Family members of the victims packed the courtroom in downtown El Paso on Wednesday and loudly sobbed when Crusius entered the room in a navy jumpsuit. He swiveled idly in his seat as the magistrate, David Guaderama, read the charges on which he was convicted, and occasionally smiled or rolled his eyes as family members shared stories of grief and anger.

“Why is it us in pain and not you?” said one of the survivors, Genesis Davila, addressing the gunman. She was raising money with her soccer team outside the Walmart when the attack occurred, injuring her father and mother and killing her coach. “No one invited you to our quiet city,” she said.

Prosecutors said that Crusius, 24, who is white, drove 700 miles from his home in Allen, Texas, a suburb of Dallas, to the Walmart supercenter near a popular mall. Armed with a semi-automatic rifle he had purchased online, the gunman stalked shoppers and workers in the parking lot, down the aisles and behind the cash registers.

In his anti-immigrant manifesto, Crusius promoted a claim, widely espoused by white supremacists, that elites in the United States and Europe are replacing white Europeans and their descendants with immigrants from nonwhite-majority countries.

Crusius told investigators that he killed and wounded the people at the store because he believed they were of “Hispanic national origin,” prosecutors said in describing a statement of facts associated with the guilty plea.

They said he told the authorities that he identified himself as a “white nationalist, motivated to kill Hispanics because they were immigrating to the United States.” He said he selected El Paso “in order to dissuade Mexican and other Hispanic immigrants from coming to the United States,” the prosecutors’ statement said.

Prosecutors said the attacker appeared to have drawn direct inspiration from the mass murder of Muslims at two mosques in New Zealand in March 2019, an attack that left 51 people dead.

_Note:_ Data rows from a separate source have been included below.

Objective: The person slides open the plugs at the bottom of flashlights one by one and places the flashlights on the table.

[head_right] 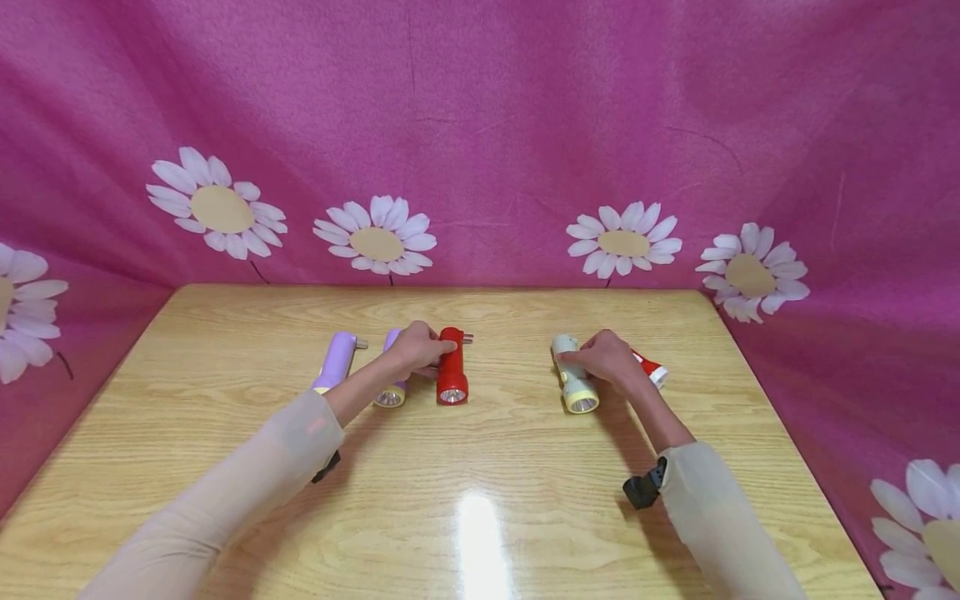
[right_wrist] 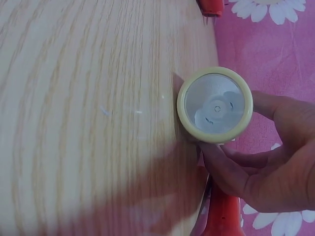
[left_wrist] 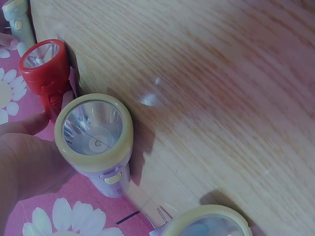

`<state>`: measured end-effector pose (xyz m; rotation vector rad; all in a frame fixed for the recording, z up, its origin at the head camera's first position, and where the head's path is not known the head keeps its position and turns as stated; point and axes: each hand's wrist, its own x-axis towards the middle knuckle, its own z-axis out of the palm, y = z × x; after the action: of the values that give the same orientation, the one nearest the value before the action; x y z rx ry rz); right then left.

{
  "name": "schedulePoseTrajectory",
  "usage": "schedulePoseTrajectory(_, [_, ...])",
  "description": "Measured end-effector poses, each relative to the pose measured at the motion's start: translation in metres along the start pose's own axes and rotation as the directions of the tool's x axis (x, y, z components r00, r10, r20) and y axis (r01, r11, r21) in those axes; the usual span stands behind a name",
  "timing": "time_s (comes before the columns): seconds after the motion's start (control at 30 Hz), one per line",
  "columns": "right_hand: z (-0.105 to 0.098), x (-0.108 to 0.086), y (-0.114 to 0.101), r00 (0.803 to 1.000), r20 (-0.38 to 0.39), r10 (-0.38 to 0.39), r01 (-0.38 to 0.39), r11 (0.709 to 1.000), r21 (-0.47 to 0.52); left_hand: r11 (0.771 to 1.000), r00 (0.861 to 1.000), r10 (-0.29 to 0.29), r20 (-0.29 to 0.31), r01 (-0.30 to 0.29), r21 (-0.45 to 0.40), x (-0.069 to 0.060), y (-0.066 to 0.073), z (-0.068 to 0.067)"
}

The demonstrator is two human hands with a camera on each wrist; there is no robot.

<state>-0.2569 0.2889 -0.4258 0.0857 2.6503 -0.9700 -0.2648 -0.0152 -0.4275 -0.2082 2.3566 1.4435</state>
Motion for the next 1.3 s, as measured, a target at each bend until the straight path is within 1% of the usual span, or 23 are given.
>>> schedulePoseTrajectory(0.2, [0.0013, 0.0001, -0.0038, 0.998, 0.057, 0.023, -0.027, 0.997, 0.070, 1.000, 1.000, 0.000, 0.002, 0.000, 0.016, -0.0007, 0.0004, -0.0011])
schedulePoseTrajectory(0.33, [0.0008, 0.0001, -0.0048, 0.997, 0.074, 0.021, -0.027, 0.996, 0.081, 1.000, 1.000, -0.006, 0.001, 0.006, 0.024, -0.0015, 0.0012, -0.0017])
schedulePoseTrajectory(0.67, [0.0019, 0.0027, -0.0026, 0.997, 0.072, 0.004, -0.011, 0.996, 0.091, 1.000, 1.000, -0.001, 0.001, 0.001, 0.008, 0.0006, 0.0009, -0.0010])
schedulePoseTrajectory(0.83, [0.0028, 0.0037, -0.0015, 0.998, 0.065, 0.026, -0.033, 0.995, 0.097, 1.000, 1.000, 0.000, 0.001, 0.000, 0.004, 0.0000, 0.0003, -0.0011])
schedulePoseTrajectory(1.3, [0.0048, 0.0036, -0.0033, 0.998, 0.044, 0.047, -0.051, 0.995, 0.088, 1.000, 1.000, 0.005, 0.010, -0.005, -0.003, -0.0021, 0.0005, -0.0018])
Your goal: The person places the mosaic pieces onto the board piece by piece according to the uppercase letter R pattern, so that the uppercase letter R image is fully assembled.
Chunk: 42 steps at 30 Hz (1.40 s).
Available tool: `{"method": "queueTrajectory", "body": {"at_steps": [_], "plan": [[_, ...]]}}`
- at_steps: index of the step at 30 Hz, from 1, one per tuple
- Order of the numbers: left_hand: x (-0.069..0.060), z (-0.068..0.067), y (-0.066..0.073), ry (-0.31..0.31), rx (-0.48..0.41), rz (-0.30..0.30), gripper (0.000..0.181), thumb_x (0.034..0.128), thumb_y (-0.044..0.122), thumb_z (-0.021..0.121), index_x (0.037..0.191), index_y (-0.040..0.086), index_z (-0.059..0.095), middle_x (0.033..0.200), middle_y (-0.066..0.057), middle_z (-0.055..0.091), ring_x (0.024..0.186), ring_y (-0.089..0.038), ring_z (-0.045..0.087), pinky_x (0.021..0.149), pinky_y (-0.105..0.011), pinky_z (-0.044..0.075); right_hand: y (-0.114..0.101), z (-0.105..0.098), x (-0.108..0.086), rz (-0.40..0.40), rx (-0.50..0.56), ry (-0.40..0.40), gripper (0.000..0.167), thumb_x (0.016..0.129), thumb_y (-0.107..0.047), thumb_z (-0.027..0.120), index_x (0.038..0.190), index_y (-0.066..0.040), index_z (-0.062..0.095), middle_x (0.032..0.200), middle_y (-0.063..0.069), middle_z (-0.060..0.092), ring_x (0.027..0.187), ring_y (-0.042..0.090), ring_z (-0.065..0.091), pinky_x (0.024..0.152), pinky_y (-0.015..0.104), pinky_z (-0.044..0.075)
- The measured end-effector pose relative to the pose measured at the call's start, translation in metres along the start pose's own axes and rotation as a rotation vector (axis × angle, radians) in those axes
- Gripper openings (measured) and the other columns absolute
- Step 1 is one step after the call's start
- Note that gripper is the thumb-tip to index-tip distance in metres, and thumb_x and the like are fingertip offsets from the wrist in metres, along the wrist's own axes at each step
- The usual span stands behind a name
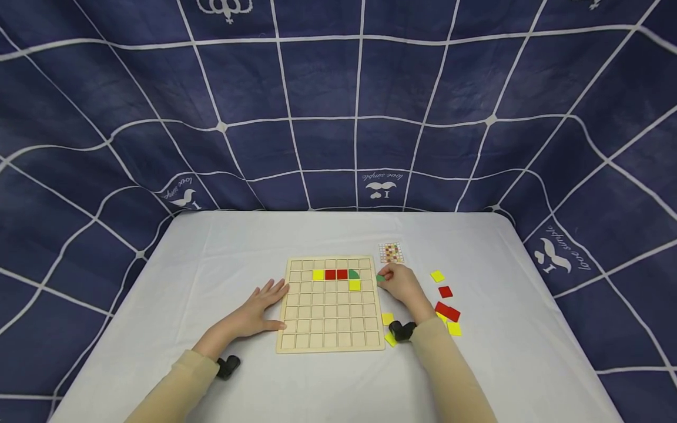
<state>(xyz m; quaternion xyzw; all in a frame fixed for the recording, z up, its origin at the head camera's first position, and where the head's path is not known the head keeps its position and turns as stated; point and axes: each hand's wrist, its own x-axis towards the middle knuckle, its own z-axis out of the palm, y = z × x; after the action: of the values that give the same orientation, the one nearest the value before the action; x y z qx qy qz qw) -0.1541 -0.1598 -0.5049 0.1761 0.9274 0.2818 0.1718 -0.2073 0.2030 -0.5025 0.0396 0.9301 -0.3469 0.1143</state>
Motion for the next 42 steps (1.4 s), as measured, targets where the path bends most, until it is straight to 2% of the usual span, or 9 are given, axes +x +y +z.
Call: {"method": "queueTrajectory", "body": {"at_steps": [6, 12, 16, 21, 26, 32, 42], "plan": [[0.000, 0.000, 0.002, -0.003, -0.003, -0.007, 0.092, 0.0792, 0.032, 0.081, 0.153, 0.008, 0.033, 0.164, -0.011, 0.021, 0.154, -0.035, 0.006, 0.124, -0.057, 0.003, 0.005, -0.003, -0.003, -0.017, -0.016, -0.006, 0.014, 0.089, -0.018, 0.071, 0.094, -0.007, 0.065, 0.082, 0.005, 0.059, 0.075, 0.018, 0.052, 0.066, 0.026, 0.042], [0.000, -0.001, 0.002, -0.004, -0.005, -0.011, 0.091, 0.0794, 0.032, 0.081, 0.154, 0.009, 0.033, 0.164, -0.010, 0.021, 0.154, -0.034, 0.006, 0.124, -0.056, 0.002, 0.000, -0.008, -0.010, -0.042, -0.005, 0.025, 0.018, 0.093, -0.024, 0.067, 0.096, -0.006, 0.064, 0.083, 0.005, 0.061, 0.075, 0.018, 0.053, 0.066, 0.025, 0.043], [0.000, -0.001, 0.001, -0.002, 0.001, -0.009, 0.091, 0.0798, 0.033, 0.081, 0.154, 0.009, 0.033, 0.164, -0.010, 0.021, 0.154, -0.034, 0.006, 0.124, -0.056, 0.003, -0.008, -0.008, -0.016, -0.079, 0.051, 0.025, 0.019, 0.092, -0.022, 0.067, 0.102, -0.005, 0.066, 0.085, 0.005, 0.062, 0.075, 0.016, 0.054, 0.067, 0.024, 0.045], [0.000, -0.001, 0.000, -0.002, -0.001, -0.006, 0.091, 0.0797, 0.032, 0.081, 0.154, 0.009, 0.033, 0.164, -0.010, 0.020, 0.154, -0.034, 0.006, 0.124, -0.057, 0.003, -0.019, 0.001, -0.025, -0.137, 0.157, -0.032, 0.020, 0.093, -0.016, 0.066, 0.110, -0.007, 0.069, 0.083, 0.003, 0.060, 0.072, 0.015, 0.054, 0.066, 0.023, 0.047], [0.000, -0.001, 0.000, -0.003, -0.003, -0.003, 0.092, 0.0797, 0.033, 0.081, 0.154, 0.009, 0.033, 0.164, -0.011, 0.021, 0.154, -0.035, 0.006, 0.124, -0.057, 0.003, -0.025, 0.015, -0.033, -0.152, 0.217, -0.061, 0.015, 0.091, -0.016, 0.069, 0.105, -0.009, 0.068, 0.084, 0.002, 0.062, 0.071, 0.014, 0.058, 0.065, 0.023, 0.049], [0.000, -0.001, 0.001, -0.005, 0.001, -0.004, 0.092, 0.0796, 0.033, 0.081, 0.154, 0.008, 0.033, 0.164, -0.011, 0.021, 0.154, -0.035, 0.006, 0.123, -0.057, 0.003, -0.027, 0.027, -0.037, -0.129, 0.284, -0.058, 0.015, 0.088, -0.014, 0.072, 0.099, -0.007, 0.064, 0.078, 0.003, 0.066, 0.066, 0.013, 0.065, 0.061, 0.023, 0.053], [-0.001, -0.001, 0.002, -0.005, -0.002, -0.016, 0.092, 0.0791, 0.032, 0.081, 0.154, 0.008, 0.033, 0.164, -0.011, 0.021, 0.154, -0.035, 0.006, 0.124, -0.056, 0.002, -0.028, 0.034, -0.038, -0.136, 0.202, -0.009, 0.011, 0.087, -0.015, 0.074, 0.094, -0.010, 0.068, 0.076, -0.002, 0.066, 0.065, 0.010, 0.059, 0.062, 0.022, 0.048]]}}
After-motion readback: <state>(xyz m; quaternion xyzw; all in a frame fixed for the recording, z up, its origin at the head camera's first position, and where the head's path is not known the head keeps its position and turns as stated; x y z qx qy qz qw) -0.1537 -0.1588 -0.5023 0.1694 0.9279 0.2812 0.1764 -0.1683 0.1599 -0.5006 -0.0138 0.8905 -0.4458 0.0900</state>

Witnesses described how a barrage of fire filled the store with smoke as workers and customers, many of them covered in blood, ran for their lives. Crusius fled in his car, but surrendered moments later after he was pulled over by a state trooper, admitting “I’m the shooter.”

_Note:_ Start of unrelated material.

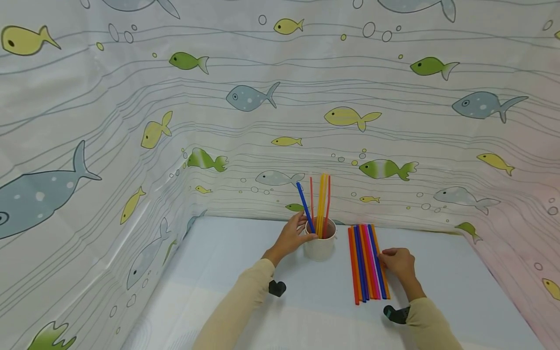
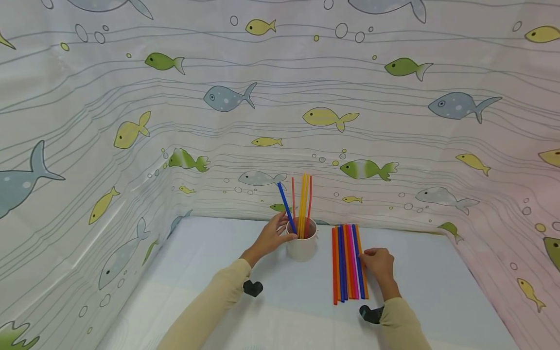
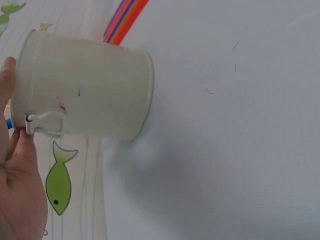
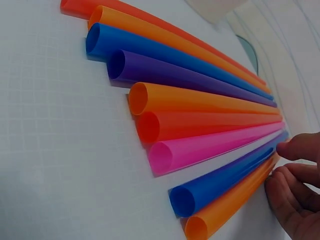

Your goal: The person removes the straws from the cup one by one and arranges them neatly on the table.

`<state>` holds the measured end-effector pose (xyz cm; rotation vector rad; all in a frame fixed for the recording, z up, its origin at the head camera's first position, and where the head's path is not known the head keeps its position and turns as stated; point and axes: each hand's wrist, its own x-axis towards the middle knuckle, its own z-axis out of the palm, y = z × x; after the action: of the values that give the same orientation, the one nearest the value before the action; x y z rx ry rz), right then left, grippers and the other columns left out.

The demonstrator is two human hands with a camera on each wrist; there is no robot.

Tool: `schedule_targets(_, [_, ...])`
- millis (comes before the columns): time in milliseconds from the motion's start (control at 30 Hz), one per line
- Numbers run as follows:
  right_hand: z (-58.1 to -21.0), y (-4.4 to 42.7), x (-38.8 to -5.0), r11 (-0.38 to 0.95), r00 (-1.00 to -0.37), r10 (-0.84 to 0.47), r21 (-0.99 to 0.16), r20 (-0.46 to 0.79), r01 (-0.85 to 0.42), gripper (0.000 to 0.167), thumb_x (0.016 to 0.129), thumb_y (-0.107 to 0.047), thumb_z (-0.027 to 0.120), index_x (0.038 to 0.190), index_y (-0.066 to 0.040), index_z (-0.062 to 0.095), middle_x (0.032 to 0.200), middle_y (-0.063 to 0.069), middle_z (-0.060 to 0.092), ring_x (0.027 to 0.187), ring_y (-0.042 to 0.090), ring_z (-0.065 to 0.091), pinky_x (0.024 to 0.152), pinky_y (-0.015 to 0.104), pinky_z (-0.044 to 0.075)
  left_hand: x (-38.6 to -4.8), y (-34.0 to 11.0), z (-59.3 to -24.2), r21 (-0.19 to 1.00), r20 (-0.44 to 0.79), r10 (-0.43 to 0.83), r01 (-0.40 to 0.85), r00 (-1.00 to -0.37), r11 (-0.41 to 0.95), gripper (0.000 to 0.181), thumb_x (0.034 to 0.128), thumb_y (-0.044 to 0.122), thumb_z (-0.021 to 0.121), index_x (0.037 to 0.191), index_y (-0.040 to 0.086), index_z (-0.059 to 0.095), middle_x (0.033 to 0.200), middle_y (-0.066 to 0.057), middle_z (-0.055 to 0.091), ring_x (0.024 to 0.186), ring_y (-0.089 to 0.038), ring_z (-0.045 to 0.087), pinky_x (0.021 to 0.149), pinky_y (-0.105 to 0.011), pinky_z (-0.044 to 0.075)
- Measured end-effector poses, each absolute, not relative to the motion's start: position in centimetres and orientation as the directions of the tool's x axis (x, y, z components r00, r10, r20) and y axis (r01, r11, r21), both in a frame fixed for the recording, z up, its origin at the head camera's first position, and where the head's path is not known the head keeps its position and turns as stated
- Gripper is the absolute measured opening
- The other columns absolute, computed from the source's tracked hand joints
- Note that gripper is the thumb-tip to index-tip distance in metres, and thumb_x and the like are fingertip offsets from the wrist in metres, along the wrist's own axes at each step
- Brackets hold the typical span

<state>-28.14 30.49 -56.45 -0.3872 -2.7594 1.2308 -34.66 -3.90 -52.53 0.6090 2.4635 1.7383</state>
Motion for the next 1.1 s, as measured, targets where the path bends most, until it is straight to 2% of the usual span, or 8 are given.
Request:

The victims included an Army veteran, a mother shielding her 2-month old son, a German national living on the Mexican side of the border, Mexican nationals and many others.

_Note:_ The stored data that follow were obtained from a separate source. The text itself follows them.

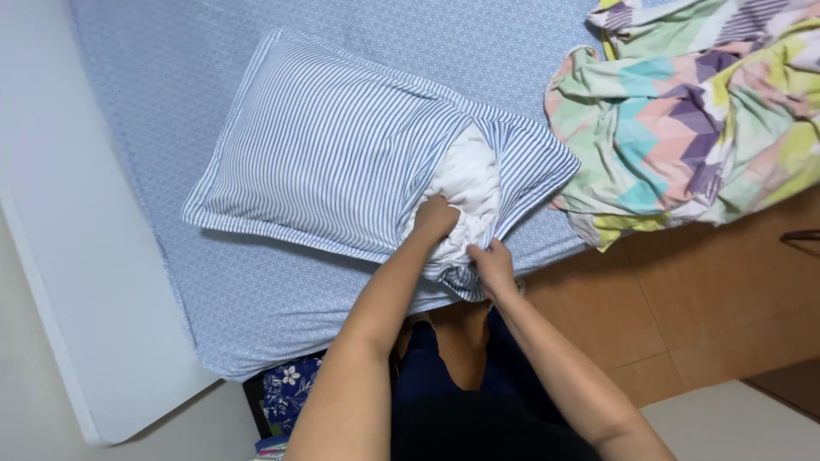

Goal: The person puts a blue and white striped pillowcase onto a white pillow on a bed. They align the corners, pull the fabric over the pillow, and smooth the surface. The person then places the pillow on the bed and briefly handles a folded striped cloth.

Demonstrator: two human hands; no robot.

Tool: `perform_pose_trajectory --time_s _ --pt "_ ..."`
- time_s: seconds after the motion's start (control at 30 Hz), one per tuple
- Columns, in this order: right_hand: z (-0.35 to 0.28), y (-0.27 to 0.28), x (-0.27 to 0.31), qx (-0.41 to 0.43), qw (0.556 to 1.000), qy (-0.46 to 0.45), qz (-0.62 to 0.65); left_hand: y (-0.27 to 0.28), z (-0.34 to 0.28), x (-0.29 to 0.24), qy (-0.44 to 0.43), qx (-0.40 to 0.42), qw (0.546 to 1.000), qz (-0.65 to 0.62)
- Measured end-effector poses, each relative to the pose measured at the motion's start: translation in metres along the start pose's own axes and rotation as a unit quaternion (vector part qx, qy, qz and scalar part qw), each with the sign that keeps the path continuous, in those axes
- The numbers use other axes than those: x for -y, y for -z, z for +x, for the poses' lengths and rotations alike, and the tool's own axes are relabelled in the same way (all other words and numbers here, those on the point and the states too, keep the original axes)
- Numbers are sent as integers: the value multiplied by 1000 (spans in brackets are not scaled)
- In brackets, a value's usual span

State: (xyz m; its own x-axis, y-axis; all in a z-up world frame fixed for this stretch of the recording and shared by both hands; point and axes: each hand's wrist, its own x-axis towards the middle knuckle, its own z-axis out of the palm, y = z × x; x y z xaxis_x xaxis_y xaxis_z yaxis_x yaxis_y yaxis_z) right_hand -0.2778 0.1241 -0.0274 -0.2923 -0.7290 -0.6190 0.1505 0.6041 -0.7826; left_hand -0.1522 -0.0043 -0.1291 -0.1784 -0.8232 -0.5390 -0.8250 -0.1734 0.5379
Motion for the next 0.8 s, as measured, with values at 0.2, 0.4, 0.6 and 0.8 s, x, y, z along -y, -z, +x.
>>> perform_pose_trajectory --time_s 0.2,0.4,0.6,0.8 --pt "-72 -39 83 23 896 303 -325 -55 -20 8 -64 207 976 -3" --pt "-33 15 76 77 772 361 -518 -83 -36 71 -181 319 930 10" --pt "-16 -7 92 91 578 475 -657 79 -163 16 -151 136 956 -213" --pt "56 -4 195 95 251 344 -900 77 -164 20 -177 3 975 -137"
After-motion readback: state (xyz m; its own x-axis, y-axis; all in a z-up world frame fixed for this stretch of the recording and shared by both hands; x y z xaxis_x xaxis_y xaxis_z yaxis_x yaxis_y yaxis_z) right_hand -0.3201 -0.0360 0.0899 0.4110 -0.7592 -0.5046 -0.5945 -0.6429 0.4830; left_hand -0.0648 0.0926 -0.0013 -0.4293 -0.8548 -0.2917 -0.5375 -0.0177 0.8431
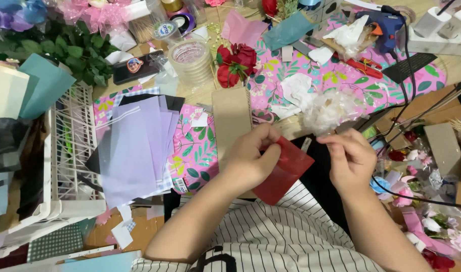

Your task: The person wraps a red artificial rose with a piece of red paper and secures it with a clear adhesive strip. They then handle a stack of translucent paper sheets, sorting through them and folding a piece.

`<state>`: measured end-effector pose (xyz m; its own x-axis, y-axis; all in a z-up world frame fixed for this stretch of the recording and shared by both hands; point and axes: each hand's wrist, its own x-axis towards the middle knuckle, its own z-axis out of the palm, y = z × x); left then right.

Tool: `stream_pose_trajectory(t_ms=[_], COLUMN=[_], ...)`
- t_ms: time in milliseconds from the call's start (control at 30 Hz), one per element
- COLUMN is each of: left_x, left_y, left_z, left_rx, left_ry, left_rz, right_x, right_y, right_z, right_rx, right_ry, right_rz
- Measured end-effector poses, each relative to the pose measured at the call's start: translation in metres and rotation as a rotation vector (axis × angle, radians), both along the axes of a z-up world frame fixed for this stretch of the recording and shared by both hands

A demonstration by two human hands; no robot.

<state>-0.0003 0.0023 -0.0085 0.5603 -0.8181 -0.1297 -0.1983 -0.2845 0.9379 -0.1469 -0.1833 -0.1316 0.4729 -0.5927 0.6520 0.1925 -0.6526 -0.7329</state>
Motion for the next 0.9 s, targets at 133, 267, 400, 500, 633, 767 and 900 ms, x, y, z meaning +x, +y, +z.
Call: stream_pose_trajectory(t_ms=[133,267,400,500,633,767,900], left_x=[0.002,0.004,0.006,0.009,0.011,0.011,0.012], left_y=[0.001,0.005,0.009,0.005,0.007,0.009,0.01], left_z=[-0.013,-0.011,-0.004,-0.017,-0.032,-0.037,-0.038], left_rx=[-0.006,-0.045,-0.143,-0.168,-0.179,-0.255,-0.357], left_ry=[0.009,-0.074,-0.239,-0.301,-0.371,-0.408,-0.396], left_rz=[0.049,-0.036,-0.158,-0.182,-0.192,-0.183,-0.187], right_x=[0.008,0.013,0.013,0.015,0.015,0.013,0.01], right_y=[0.02,0.03,0.036,0.031,0.026,0.029,0.03], right_z=[0.043,0.049,0.05,0.043,0.044,0.056,0.057], right_rx=[0.074,-0.029,-0.084,-0.067,0.008,0.044,0.005], right_ry=[0.049,0.101,0.076,0.055,0.051,0.076,0.061], right_rz=[0.223,0.195,0.144,0.164,0.25,0.374,0.342])
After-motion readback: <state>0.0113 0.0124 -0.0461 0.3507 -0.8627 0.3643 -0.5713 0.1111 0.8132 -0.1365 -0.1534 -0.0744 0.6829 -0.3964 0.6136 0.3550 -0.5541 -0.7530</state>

The defense has said it would make its statements at the conclusion of the victims’ presentations, possibly on Thursday.

In court Wednesday, relatives of the victims came forward with a series of emotional impact statements, a combination of letters honoring the lives lost and angry statements directed at the gunman. Crusius at times bobbed his head and swiveled in his seat, appearing as if he were listening to a song only he could hear.

“They were happy people who bothered no one,” said Alfredo Hernandez, a family member of two of the victims, Maribel Loya and Leonardo Campos. “They woke up early that Saturday morning to get their dogs groomed but didn’t know they’d be killed.”

The FBI brought in a certified emotional support dog, a hearty black Labrador named Beaumont, to stand at the podium with a young victim, Kaitlyn Melendez, who was 9 in 2019.

She said she and her grandparents had stopped at the Walmart for candy and had planned to go from there to a nearby movie theater.

Her grandfather, David Johnson, 63, died shielding her and her grandmother.

“You and your sick, messed-up brain. Do you know how pathetic you are?” Kaitlyn said, addressing the gunman. “I hope you get what you deserve. I was 9 years old when you took away my childhood; because of you, every person with a backpack that I see is a threat.”

At that point, Crusius rolled his eyes, smiled and shrugged his shoulders.

“You can roll your eyes, smile and smirk all you want,” Kaitlyn said. “I hope you rot in there.”